The garden sprawled for forty miles along the lower slopes of Castle Mount. It began at Bibiroon Sweep, below the city of Bibiroon in the Free Cities ring, and angled down the Mount in a broad eastward-reaching curve toward the uppermost cities of the Slope Cities group, approaching at its downslope end the cities of Kazkas, Stipool, and Dundilmir. The site that the garden occupied was known as Tolingar Barrier, though nowadays it was a barrier no longer. Once it had been an almost impenetrable zone of black sharp-edged spiky hillocks, the outcropping remnants of a million-year-old flow of lava from some volcanic vein deep within the Mount. But the Coronal Lord Havilbove, who had devoted much of his reign to the construction of this garden, had had the lava hills of Tolingar Barrier ground down to fine black sand, which proved a fertile soil for the great garden that would be planted there.

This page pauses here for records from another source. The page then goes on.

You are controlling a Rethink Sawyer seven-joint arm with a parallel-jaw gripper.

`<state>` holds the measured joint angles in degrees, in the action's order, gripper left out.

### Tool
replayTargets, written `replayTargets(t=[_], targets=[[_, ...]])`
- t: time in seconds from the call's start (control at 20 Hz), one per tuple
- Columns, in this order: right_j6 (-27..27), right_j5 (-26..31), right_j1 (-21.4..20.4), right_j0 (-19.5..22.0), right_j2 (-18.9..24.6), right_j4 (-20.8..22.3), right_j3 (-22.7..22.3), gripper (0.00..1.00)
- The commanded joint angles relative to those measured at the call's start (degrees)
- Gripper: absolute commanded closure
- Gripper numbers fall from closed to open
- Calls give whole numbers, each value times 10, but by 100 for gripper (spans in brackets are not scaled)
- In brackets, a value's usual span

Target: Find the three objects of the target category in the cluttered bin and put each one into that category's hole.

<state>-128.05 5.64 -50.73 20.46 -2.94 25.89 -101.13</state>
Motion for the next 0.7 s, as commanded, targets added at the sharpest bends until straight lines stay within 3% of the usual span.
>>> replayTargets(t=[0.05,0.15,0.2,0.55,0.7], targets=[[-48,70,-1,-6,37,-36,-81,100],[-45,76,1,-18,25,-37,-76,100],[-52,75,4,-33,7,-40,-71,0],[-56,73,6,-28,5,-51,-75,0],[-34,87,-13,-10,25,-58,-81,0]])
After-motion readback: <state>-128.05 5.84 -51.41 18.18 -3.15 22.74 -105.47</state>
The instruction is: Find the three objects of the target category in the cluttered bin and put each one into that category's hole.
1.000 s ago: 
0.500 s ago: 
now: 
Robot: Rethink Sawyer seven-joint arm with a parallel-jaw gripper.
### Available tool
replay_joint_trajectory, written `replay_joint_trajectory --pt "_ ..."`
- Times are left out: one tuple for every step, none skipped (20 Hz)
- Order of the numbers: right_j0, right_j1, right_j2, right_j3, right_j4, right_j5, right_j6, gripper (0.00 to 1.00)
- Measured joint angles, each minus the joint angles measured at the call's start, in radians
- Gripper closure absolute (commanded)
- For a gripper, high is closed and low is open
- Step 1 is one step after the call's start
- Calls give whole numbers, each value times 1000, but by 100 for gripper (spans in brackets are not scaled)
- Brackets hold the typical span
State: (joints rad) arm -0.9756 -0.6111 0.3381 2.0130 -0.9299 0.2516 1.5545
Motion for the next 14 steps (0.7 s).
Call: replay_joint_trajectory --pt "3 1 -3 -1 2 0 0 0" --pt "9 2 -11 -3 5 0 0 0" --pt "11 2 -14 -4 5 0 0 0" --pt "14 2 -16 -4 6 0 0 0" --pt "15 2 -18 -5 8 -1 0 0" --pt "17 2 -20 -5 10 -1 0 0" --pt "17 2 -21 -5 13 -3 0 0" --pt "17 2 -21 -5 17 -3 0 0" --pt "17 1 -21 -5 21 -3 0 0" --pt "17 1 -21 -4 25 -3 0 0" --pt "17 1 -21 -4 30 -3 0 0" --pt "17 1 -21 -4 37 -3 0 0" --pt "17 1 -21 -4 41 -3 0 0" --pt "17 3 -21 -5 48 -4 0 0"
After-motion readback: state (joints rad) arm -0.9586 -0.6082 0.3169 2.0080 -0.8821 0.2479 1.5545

Lord Havilbove, a native of the lowland city of Palaghat in the Glayge Valley, was a fastidious and orderly man who loved plants of all kinds but disliked the ease with which even the finest of gardens quickly became unruly and departed from its plan if not given constant finicky care. Therefore, while his platoons of brawny laborers were toiling to pulverize the lava beds of Tolingar Barrier, craftsmen in the workshops of the Castle were striving, through experiments in controlled breeding, to create plants and shrubs and trees that needed no touch of a gardener’s shears to maintain their graceful forms.
It was a time when the science of such biological miracles was still understood on Majipoor. The efforts of Lord Havilbove’s technicians met with gratifying success. The plants intended for his garden achieved a perfect symmetry as they grew, and when they reached a size that was appropriate in relationship to the plants about them, they held that size ever after.